[Data for review]
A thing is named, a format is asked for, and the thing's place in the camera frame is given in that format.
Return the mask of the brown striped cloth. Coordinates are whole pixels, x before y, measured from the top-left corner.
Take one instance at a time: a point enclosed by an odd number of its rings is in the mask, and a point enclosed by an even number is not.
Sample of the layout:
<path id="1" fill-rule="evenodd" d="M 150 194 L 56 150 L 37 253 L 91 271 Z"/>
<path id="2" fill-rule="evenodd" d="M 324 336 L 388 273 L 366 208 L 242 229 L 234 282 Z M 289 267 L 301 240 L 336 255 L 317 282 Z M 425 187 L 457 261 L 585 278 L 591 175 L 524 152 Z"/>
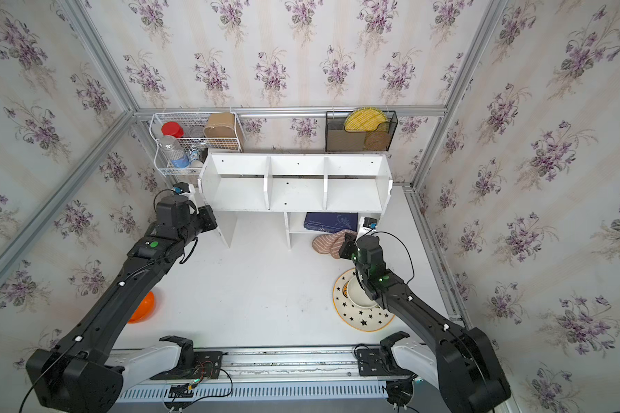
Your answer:
<path id="1" fill-rule="evenodd" d="M 316 237 L 312 242 L 312 248 L 321 255 L 329 255 L 334 259 L 339 259 L 339 251 L 344 244 L 346 237 L 355 237 L 357 234 L 351 230 L 342 230 L 335 233 L 325 233 Z"/>

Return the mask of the white wooden bookshelf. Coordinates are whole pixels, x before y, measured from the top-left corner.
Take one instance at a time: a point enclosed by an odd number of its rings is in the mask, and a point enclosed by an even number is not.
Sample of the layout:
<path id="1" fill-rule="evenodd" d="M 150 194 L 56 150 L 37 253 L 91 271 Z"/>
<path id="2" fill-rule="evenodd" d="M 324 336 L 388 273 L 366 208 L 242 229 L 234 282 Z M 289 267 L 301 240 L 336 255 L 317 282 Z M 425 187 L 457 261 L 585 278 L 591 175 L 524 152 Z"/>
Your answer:
<path id="1" fill-rule="evenodd" d="M 210 205 L 225 244 L 241 213 L 280 213 L 285 225 L 305 213 L 384 215 L 394 185 L 376 154 L 286 154 L 212 151 L 196 199 Z"/>

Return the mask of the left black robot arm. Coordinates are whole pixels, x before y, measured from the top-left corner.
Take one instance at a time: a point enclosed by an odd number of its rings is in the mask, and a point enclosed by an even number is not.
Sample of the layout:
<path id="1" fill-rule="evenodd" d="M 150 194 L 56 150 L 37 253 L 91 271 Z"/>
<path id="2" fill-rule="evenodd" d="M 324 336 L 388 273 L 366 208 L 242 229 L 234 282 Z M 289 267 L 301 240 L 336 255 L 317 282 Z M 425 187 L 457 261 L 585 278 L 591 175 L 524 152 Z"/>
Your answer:
<path id="1" fill-rule="evenodd" d="M 29 357 L 30 390 L 41 406 L 64 412 L 110 410 L 125 384 L 122 368 L 106 364 L 117 338 L 186 246 L 218 226 L 211 206 L 196 206 L 179 194 L 163 198 L 156 215 L 83 319 L 50 350 L 36 349 Z"/>

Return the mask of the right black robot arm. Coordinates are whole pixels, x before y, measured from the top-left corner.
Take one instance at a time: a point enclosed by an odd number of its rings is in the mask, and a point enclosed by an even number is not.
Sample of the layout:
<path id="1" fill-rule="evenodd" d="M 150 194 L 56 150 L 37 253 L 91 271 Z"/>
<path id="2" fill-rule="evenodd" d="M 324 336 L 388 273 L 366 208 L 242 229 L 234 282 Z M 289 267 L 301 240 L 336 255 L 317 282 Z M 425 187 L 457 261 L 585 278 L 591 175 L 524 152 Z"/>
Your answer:
<path id="1" fill-rule="evenodd" d="M 492 342 L 478 328 L 461 327 L 420 299 L 387 268 L 377 234 L 346 235 L 339 256 L 355 265 L 369 299 L 409 327 L 435 358 L 437 390 L 452 412 L 493 412 L 512 395 Z"/>

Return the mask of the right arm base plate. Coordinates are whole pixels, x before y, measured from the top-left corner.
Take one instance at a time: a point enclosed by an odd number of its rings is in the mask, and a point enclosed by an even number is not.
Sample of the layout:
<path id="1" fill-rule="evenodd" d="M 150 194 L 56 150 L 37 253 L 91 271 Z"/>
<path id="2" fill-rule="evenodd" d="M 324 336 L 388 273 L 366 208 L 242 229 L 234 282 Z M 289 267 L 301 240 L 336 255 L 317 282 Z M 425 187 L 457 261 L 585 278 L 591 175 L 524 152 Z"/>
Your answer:
<path id="1" fill-rule="evenodd" d="M 416 377 L 434 371 L 434 359 L 408 346 L 370 346 L 357 344 L 353 355 L 362 377 Z"/>

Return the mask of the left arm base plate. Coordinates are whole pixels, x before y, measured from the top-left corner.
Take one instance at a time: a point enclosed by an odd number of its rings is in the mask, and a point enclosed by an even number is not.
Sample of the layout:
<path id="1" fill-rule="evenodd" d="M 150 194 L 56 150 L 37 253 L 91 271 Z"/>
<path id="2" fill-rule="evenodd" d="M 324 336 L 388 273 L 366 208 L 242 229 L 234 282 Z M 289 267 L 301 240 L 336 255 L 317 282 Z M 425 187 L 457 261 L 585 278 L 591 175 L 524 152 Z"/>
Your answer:
<path id="1" fill-rule="evenodd" d="M 188 367 L 177 366 L 154 375 L 150 380 L 216 380 L 220 375 L 222 359 L 221 351 L 196 351 Z"/>
[/Data for review]
- [Exercise requirements]:
For each line above that includes the word "pixels", make a copy of that line.

- [Expected output]:
Return the mask of the brown striped cloth. Coordinates are whole pixels, x before y, measured from the top-left corner.
Return the mask of the white wooden bookshelf. Coordinates are whole pixels, x before y, measured from the top-left corner.
Return the mask of the left black robot arm. Coordinates are whole pixels, x before y, measured from the top-left corner.
Return the mask of the right black robot arm. Coordinates are whole pixels, x before y, measured from the top-left corner.
Return the mask of the right arm base plate. Coordinates are whole pixels, x before y, measured from the top-left corner.
Return the mask of the left arm base plate. Coordinates are whole pixels, x before y, measured from the top-left corner.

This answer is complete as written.